TASK DIRECTIONS
Gather every line below where "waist" appears.

────────

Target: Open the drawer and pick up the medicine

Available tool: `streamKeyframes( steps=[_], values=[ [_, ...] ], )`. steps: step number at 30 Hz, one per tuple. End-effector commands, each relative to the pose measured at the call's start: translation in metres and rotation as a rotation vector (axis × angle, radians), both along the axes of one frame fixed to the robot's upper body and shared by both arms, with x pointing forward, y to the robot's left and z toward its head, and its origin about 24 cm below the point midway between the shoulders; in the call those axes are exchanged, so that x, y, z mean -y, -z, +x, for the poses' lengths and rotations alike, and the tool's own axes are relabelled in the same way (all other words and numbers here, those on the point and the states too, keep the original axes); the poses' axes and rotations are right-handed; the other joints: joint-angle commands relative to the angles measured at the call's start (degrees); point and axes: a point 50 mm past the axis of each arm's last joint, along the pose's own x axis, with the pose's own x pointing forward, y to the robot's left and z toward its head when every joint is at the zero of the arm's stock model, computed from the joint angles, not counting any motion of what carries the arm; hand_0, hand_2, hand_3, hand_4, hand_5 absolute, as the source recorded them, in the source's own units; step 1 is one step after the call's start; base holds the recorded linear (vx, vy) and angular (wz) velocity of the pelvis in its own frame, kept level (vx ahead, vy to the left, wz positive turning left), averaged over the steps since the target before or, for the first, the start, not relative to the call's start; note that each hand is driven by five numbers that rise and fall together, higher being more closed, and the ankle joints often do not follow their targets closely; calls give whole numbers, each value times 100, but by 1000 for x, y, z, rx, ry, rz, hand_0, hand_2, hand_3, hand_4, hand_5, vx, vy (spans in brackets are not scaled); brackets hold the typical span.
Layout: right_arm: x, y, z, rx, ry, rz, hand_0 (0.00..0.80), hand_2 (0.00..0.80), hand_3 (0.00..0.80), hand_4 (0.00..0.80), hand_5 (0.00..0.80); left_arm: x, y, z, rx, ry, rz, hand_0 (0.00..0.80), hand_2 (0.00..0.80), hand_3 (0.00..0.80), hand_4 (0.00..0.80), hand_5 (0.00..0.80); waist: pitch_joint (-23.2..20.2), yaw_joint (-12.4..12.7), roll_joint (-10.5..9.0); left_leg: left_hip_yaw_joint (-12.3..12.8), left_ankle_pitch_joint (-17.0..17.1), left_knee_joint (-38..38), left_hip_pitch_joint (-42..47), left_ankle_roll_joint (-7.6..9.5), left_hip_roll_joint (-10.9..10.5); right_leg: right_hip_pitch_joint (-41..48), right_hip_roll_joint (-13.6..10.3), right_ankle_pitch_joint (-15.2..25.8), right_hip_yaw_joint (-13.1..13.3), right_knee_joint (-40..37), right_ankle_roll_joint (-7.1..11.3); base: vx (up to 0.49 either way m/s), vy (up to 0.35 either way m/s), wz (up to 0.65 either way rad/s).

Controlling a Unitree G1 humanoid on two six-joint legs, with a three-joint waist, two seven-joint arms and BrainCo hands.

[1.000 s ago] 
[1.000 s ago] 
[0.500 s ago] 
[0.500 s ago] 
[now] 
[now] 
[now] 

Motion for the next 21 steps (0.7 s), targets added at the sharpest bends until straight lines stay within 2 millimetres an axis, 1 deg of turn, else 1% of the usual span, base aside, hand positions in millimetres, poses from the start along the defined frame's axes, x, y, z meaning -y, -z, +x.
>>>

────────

EXERCISE OUTPUT
Layout: right_arm: x, y, z, rx, ry, rz, hand_0 (0.00..0.80), hand_2 (0.00..0.80), hand_3 (0.00..0.80), hand_4 (0.00..0.80), hand_5 (0.00..0.80); left_arm: x, y, z, rx, ry, rz, hand_0 (0.00..0.80), hand_2 (0.00..0.80), hand_3 (0.00..0.80), hand_4 (0.00..0.80), hand_5 (0.00..0.80); waist: pitch_joint (-23.2..20.2), yaw_joint (-12.4..12.7), roll_joint (-10.5..9.0); left_leg: left_hip_yaw_joint (-12.3..12.8), left_ankle_pitch_joint (-17.0..17.1), left_knee_joint (-38..38), left_hip_pitch_joint (-42..47), left_ankle_roll_joint (-7.6..9.5), left_hip_roll_joint (-10.9..10.5); right_leg: right_hip_pitch_joint (-41..48), right_hip_roll_joint (-13.6..10.3), right_ankle_pitch_joint (-15.2..25.8), right_hip_yaw_joint (-13.1..13.3), right_knee_joint (-40..37), right_ankle_roll_joint (-7.1..11.3); base: vx (up to 0.49 either way m/s), vy (up to 0.35 either way m/s), wz (up to 0.65 either way rad/s).
Controlling a Unitree G1 humanoid on two six-joint legs, with a three-joint waist, two seven-joint arms and BrainCo hands.

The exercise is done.